» **Instructions for the task**: The line with "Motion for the" marks the start; write out that line and all following lines through the end of the listing, exactly.

******

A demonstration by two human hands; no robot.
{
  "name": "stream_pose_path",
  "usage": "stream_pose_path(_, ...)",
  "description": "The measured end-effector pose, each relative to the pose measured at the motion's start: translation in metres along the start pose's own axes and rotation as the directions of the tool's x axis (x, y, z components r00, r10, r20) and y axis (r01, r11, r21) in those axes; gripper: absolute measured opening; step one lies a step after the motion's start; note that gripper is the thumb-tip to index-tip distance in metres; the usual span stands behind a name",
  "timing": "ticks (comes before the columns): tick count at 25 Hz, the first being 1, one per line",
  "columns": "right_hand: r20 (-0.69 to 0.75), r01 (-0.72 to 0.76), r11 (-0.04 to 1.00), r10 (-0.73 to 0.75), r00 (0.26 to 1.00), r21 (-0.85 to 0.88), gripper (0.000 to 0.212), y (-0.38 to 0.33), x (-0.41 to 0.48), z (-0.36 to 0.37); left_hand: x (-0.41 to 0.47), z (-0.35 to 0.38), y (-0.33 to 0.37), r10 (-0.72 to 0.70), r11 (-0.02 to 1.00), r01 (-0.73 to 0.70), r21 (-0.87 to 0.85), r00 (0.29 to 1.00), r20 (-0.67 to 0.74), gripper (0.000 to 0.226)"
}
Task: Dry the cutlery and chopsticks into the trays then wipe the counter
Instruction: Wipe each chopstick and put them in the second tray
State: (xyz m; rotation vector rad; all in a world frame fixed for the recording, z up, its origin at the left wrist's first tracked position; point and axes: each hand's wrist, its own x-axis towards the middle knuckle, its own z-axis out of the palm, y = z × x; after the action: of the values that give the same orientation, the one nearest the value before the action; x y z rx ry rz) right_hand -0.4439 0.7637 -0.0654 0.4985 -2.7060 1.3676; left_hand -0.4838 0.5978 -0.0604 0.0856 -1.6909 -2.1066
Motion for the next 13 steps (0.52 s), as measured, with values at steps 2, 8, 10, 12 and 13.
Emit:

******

» **Reply to the task**:
Motion for the next 13 steps (0.52 s), as measured, with values at steps 2, 8, 10, 12 and 13.
Emit:

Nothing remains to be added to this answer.